**WORK ITEM:** Pull every line containing "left" out of the material below.

**RECORDED DATA:**
--------------------
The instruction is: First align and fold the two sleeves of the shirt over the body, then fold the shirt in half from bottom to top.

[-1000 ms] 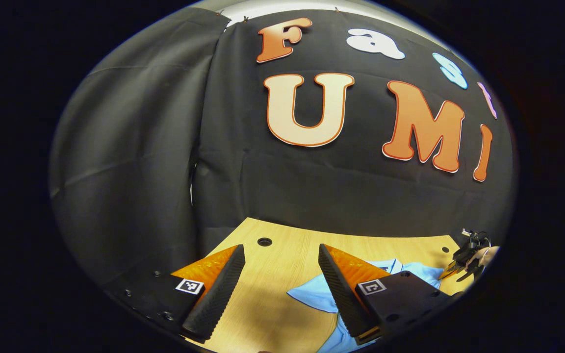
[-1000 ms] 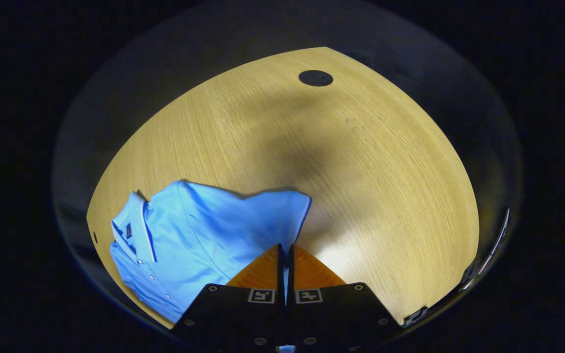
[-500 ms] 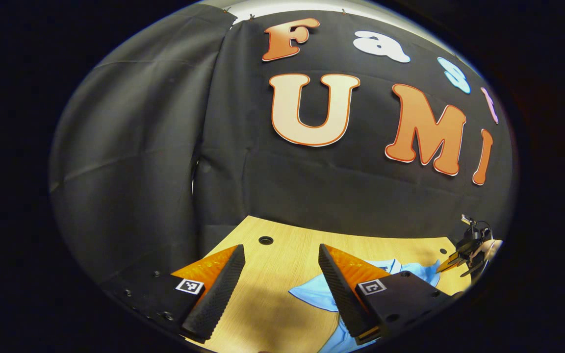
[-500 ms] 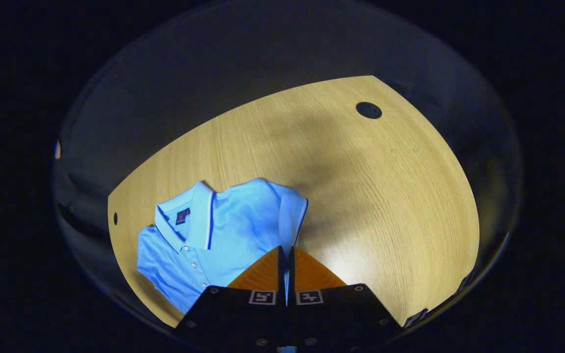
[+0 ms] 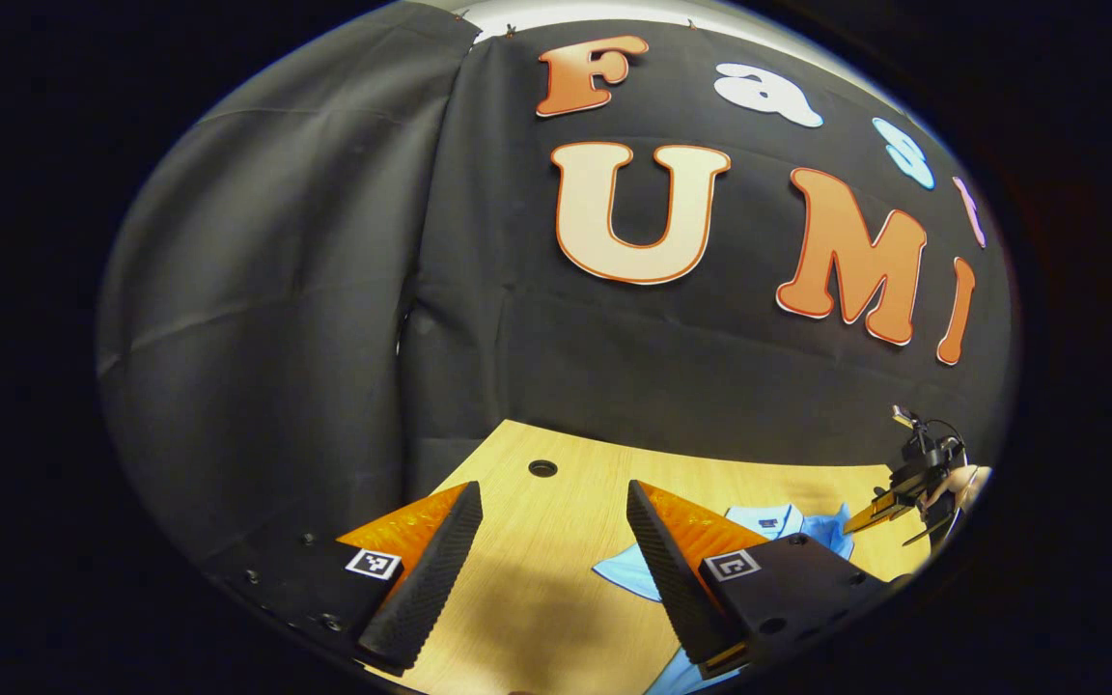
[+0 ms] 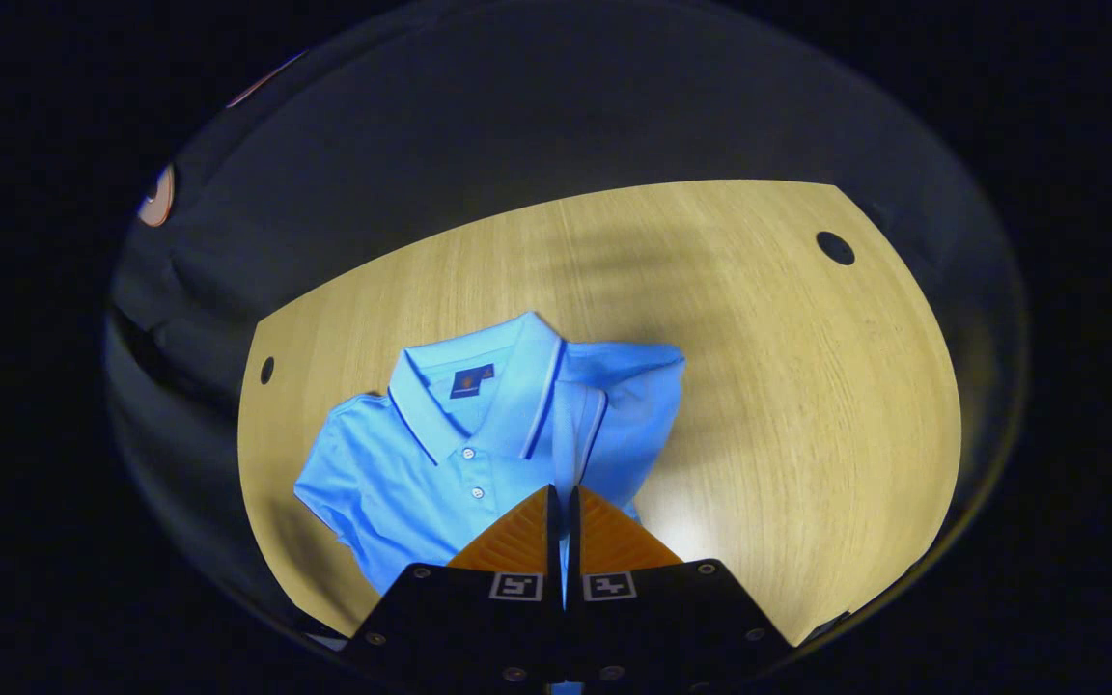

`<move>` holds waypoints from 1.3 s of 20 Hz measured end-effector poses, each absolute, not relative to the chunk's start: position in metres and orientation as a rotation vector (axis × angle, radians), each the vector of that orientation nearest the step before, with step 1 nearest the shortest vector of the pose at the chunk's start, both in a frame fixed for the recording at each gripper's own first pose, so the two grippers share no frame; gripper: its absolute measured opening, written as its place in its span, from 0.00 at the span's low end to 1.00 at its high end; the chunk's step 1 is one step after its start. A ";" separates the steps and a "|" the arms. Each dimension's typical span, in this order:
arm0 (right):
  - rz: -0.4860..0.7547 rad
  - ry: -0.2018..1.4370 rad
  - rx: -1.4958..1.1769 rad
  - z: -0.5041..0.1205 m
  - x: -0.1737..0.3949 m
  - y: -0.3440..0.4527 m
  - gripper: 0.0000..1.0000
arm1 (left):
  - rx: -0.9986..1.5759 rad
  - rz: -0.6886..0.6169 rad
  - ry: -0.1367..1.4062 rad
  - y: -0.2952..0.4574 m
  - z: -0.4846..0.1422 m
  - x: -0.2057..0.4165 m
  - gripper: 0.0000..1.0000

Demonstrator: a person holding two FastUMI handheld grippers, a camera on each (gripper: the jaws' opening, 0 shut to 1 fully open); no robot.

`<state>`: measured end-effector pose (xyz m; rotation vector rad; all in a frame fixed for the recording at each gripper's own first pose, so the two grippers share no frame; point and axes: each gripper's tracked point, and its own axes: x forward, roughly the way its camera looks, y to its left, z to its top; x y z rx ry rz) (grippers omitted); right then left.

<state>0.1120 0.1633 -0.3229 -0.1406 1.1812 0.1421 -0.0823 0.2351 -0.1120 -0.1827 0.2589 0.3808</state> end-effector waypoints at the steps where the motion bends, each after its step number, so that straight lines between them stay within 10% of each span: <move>1: 0.150 1.192 -0.148 -0.327 0.109 0.169 0.01 | -0.183 0.384 0.261 0.238 -0.113 -0.084 0.98; 15: 0.302 1.280 -0.192 -0.363 0.067 0.229 0.17 | -0.237 0.379 0.296 0.238 -0.132 -0.089 1.00; 22: 0.306 1.236 -0.184 -0.353 0.061 0.221 0.99 | -0.303 0.346 0.431 0.211 -0.169 -0.059 0.98; 26: 0.310 1.192 -0.143 -0.334 0.056 0.208 0.98 | -0.418 0.293 0.568 0.169 -0.203 -0.040 1.00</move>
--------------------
**EXERCISE ANSWER:**
arm1 (left):
`<state>`: measured end-effector pose (xyz m; rotation vector rad; all in a frame fixed for the recording at each gripper's own first pose, so the two grippers share no frame; point and axes: each gripper's tracked point, and its own axes: x forward, roughly the way its camera looks, y to its left, z to its top; x y z rx ry rz) (grippers omitted); right then left.

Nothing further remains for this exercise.